* _How to complete this task_: In the material below, list every line carrying the string "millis".

* _Information provided_:
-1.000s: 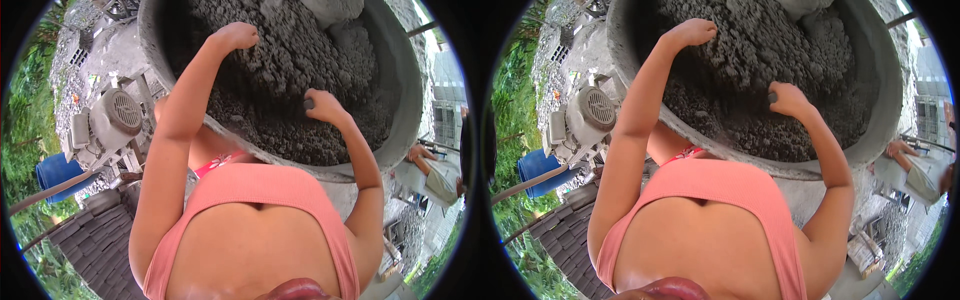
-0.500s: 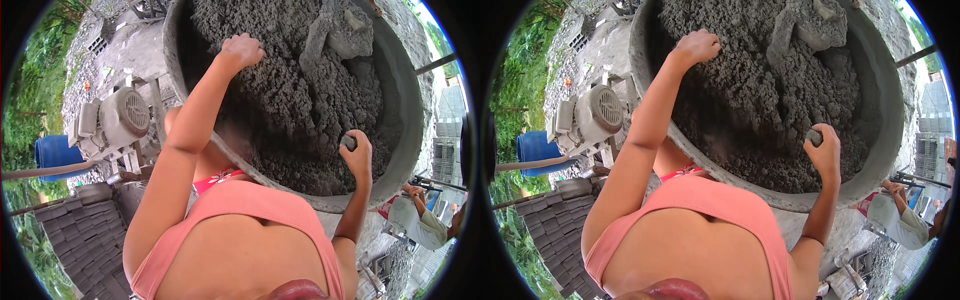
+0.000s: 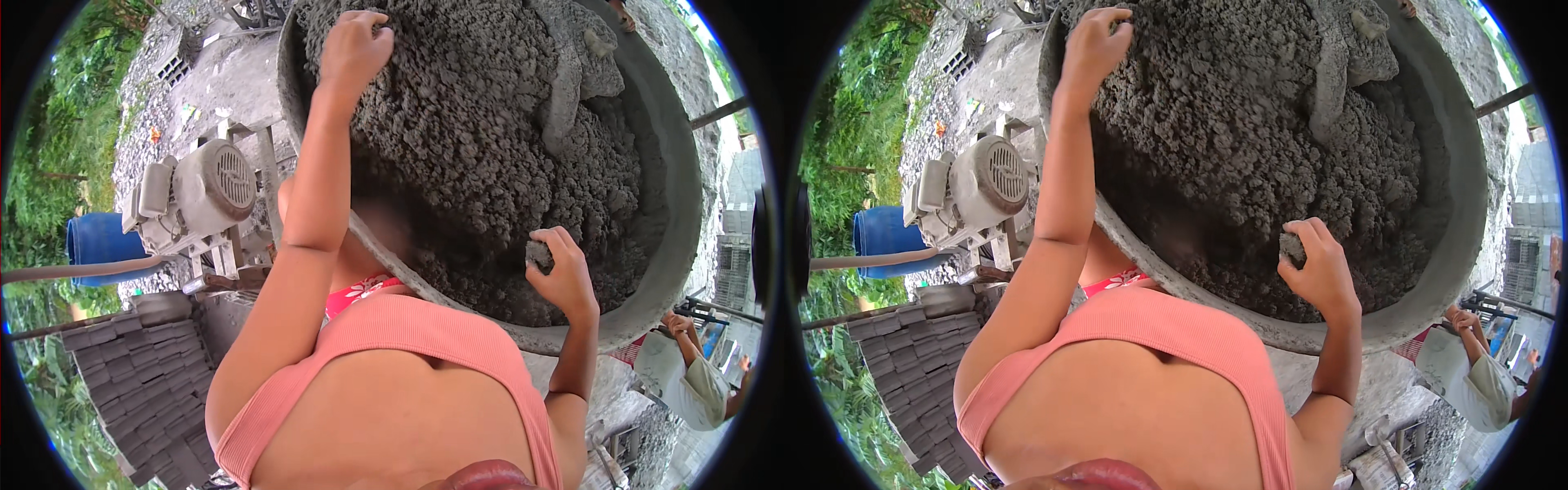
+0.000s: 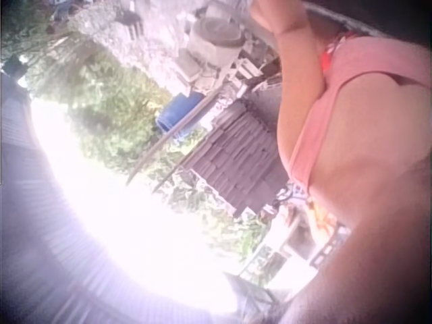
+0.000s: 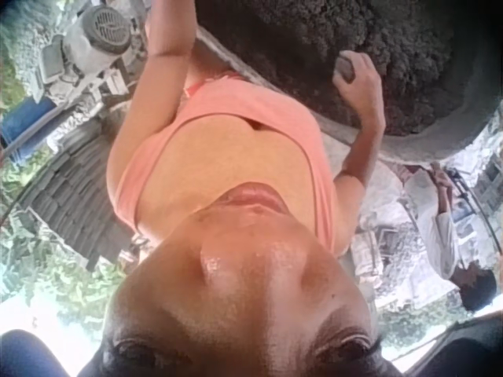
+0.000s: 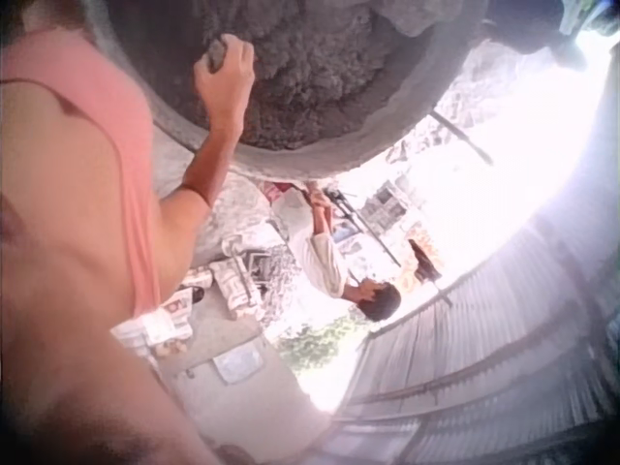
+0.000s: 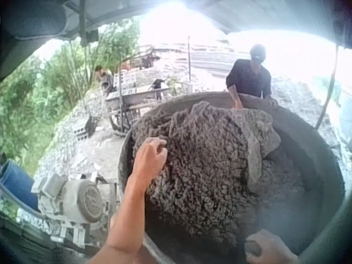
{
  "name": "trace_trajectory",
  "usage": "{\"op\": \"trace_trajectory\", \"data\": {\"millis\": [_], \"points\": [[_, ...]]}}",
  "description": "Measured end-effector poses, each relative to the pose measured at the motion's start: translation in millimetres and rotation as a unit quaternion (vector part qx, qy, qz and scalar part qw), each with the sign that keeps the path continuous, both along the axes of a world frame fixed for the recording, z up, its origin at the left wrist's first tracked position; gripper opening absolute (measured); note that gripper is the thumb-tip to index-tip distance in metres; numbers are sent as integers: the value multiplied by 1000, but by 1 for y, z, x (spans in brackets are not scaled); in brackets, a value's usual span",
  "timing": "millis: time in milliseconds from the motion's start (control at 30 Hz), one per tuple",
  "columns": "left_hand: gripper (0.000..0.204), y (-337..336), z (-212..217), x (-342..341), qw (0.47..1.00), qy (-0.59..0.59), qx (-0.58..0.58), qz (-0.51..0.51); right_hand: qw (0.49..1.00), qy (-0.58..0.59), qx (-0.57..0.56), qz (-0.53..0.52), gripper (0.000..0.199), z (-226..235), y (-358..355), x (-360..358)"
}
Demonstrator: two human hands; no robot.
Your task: The person mixes the concrete mixture inside a mechanical mixer by hand and picks out solid clumps from the drum.
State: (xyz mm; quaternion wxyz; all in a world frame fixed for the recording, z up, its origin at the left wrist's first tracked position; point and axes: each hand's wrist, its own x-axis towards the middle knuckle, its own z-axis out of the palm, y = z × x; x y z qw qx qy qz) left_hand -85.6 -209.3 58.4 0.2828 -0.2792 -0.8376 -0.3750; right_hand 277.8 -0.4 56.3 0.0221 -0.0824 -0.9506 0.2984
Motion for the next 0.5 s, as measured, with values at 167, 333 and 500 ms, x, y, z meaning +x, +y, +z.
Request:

* _Answer space_:
  "usage": "{\"op\": \"trace_trajectory\", \"data\": {\"millis\": [_], \"points\": [[_, ...]]}}",
  "timing": "millis: time in milliseconds from the motion's start (control at 30 Hz), one per tuple",

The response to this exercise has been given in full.